Merge: mm/hugetlb: fixes for split races

jcfaracco · jcfaracco · commit 42421eb76aa0 · 2025-07-16T00:44:42.000-03:00
MR: https://gitlab.com/redhat/centos-stream/src/kernel/centos-stream-10/-/merge_requests/1138 JIRA: https://issues.redhat.com/browse/RHEL-101261 JIRA: https://issues.redhat.com/browse/RHEL-101296 CVE: CVE-2025-38084 CVE: CVE-2025-38085 Currently, __split_vma() triggers hugetlb page table unsharing through vm_ops->may_split(). This happens before the VMA lock and rmap locks are taken - which is too early, it allows racing VMA-locked page faults in our process and racing rmap walks from other processes to cause page tables to be shared again before we actually perform the split. Signed-off-by: Rafael Aquini <raquini@redhat.com> Approved-by: Herton R. Krzesinski <herton@redhat.com> Approved-by: Waiman Long <longman@redhat.com> Approved-by: CKI KWF Bot <cki-ci-bot+kwf-gitlab-com@redhat.com> Merged-by: Julio Faracco <jfaracco@redhat.com>
diff --git a/include/linux/hugetlb.h b/include/linux/hugetlb.h
@@ -272,6 +272,8 @@ long hugetlb_change_protection(struct vm_area_struct *vma,
 bool is_hugetlb_entry_migration(pte_t pte);
 bool is_hugetlb_entry_hwpoisoned(pte_t pte);
 void hugetlb_unshare_all_pmds(struct vm_area_struct *vma);
+void fixup_hugetlb_reservations(struct vm_area_struct *vma);
+void hugetlb_split(struct vm_area_struct *vma, unsigned long addr);
 
 #else /* !CONFIG_HUGETLB_PAGE */
 
@@ -465,6 +467,12 @@ static inline vm_fault_t hugetlb_fault(struct mm_struct *mm,
 
 static inline void hugetlb_unshare_all_pmds(struct vm_area_struct *vma) { }
 
+static inline void fixup_hugetlb_reservations(struct vm_area_struct *vma)
+{
+}
+
+static inline void hugetlb_split(struct vm_area_struct *vma, unsigned long addr) {}
+
 #endif /* !CONFIG_HUGETLB_PAGE */
 
 #ifndef pgd_write
diff --git a/mm/hugetlb.c b/mm/hugetlb.c
@@ -87,7 +87,7 @@ static void hugetlb_vma_lock_free(struct vm_area_struct *vma);
 static void hugetlb_vma_lock_alloc(struct vm_area_struct *vma);
 static void __hugetlb_vma_unlock_write_free(struct vm_area_struct *vma);
 static void hugetlb_unshare_pmds(struct vm_area_struct *vma,
-		unsigned long start, unsigned long end);
+		unsigned long start, unsigned long end, bool take_locks);
 static struct resv_map *vma_resv_map(struct vm_area_struct *vma);
 
 static void hugetlb_free_folio(struct folio *folio)

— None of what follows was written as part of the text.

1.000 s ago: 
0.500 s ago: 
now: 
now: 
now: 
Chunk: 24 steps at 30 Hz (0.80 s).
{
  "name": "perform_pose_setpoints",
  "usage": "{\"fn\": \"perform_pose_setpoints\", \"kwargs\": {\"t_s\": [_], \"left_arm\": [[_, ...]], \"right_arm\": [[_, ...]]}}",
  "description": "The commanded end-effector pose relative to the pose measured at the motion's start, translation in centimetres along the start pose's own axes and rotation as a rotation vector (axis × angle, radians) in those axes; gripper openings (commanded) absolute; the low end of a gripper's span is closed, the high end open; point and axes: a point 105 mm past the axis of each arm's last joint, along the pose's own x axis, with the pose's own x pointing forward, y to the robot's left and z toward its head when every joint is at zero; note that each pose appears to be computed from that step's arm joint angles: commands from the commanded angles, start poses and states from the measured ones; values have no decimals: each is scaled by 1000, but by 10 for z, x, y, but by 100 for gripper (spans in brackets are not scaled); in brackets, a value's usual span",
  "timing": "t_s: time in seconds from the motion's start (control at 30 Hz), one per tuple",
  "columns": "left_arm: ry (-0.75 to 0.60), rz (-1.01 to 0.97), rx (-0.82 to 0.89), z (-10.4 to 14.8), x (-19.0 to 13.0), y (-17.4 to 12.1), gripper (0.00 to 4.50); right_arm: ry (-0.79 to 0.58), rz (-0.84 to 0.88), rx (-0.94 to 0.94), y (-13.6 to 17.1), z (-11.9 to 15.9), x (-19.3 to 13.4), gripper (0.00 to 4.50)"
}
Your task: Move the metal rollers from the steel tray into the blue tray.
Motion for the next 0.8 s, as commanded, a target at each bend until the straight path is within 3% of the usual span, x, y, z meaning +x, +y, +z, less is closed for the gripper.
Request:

@@ -1218,7 +1218,7 @@ void hugetlb_dup_vma_private(struct vm_area_struct *vma)
 /*
  * Reset and decrement one ref on hugepage private reservation.
  * Called with mm->mmap_lock writer semaphore held.
- * This function should be only used by move_vma() and operate on
+ * This function should be only used by mremap and operate on
  * same sized vma. It should never come here with last ref on the
  * reservation.
  */
@@ -5130,26 +5130,40 @@ static int hugetlb_vm_op_split(struct vm_area_struct *vma, unsigned long addr)
 {
 	if (addr & ~(huge_page_mask(hstate_vma(vma))))
 		return -EINVAL;
+	return 0;
+}
 
+void hugetlb_split(struct vm_area_struct *vma, unsigned long addr)
+{
 	/*
 	 * PMD sharing is only possible for PUD_SIZE-aligned address ranges
 	 * in HugeTLB VMAs. If we will lose PUD_SIZE alignment due to this
 	 * split, unshare PMDs in the PUD_SIZE interval surrounding addr now.
+	 * This function is called in the middle of a VMA split operation, with
+	 * MM, VMA and rmap all write-locked to prevent concurrent page table
+	 * walks (except hardware and gup_fast()).
 	 */
+	vma_assert_write_locked(vma);
+	i_mmap_assert_write_locked(vma->vm_file->f_mapping);
+
 	if (addr & ~PUD_MASK) {
-		/*
-		 * hugetlb_vm_op_split is called right before we attempt to
-		 * split the VMA. We will need to unshare PMDs in the old and
-		 * new VMAs, so let's unshare before we split.
-		 */
 		unsigned long floor = addr & PUD_MASK;
 		unsigned long ceil = floor + PUD_SIZE;
 
-		if (floor >= vma->vm_start && ceil <= vma->vm_end)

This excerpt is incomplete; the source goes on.